* What you have to do:
Word for word, copy the data that follows and skip its pictures.

* Given information:
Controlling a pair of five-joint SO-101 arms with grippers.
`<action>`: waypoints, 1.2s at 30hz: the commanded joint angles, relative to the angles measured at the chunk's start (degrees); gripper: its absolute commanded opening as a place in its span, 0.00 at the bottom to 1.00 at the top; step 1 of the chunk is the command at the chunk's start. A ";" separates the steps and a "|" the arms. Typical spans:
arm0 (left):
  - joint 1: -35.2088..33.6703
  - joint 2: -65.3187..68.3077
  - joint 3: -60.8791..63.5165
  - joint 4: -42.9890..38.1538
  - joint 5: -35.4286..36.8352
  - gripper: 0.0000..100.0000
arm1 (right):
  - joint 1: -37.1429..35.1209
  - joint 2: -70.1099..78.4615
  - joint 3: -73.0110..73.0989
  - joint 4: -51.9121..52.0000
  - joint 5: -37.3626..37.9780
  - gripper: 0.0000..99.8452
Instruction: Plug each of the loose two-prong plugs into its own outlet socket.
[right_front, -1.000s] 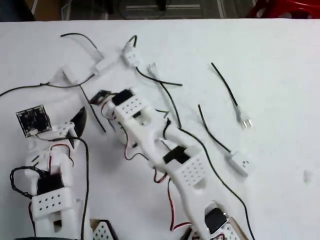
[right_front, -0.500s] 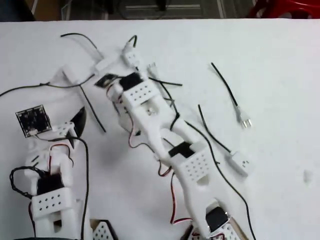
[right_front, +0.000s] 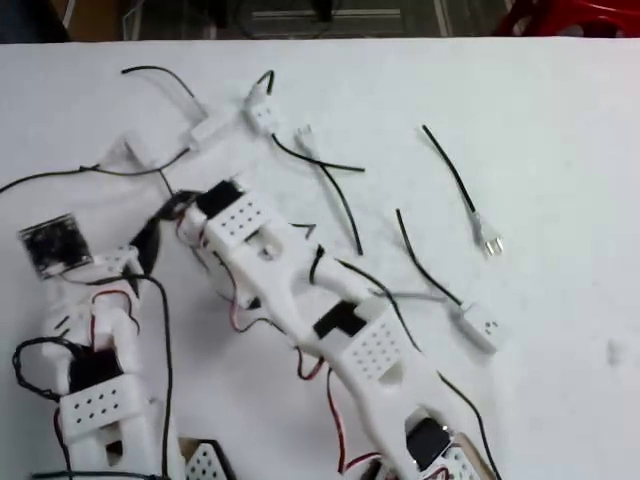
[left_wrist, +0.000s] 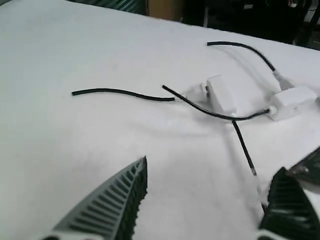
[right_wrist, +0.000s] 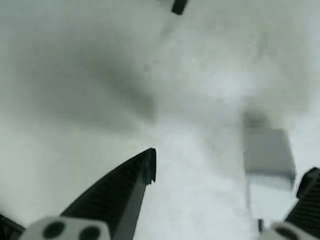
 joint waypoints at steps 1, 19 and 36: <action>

* Answer area:
Controlling a pair of five-joint SO-101 arms with grippers.
`<action>`: waypoints, 1.2s at 30hz: the commanded joint angles, relative to the angles measured at the chunk's start (degrees); gripper: its absolute commanded opening as a place in its span, 0.00 at the bottom to 1.00 at the top; step 1 of the chunk is the command at the chunk's start. A ";" separates the steps and a "|" the arms. Typical spans:
arm0 (left):
  - joint 1: -35.2088..33.6703
  - joint 2: -65.3187..68.3077
  - joint 3: -60.8791..63.5165
  - joint 4: -42.9890..38.1538
  - joint 5: -35.4286..36.8352
  - gripper: 0.0000..100.0000
arm1 (right):
  - joint 1: -37.1429..35.1209
  - joint 2: -70.1099..78.4615
  - joint 3: -73.0110..73.0989
  - joint 4: -51.9121..52.0000
  - joint 5: -37.3626..37.9780
  - gripper: 0.0000..99.8452
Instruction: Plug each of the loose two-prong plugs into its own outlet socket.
[right_front, -1.000s] 
[right_front, -0.500s] 
[right_front, +0.000s] 
[left_wrist, +0.000s] 
[right_wrist, +0.000s] 
 joint waypoints at steps 1, 19 and 36: <action>

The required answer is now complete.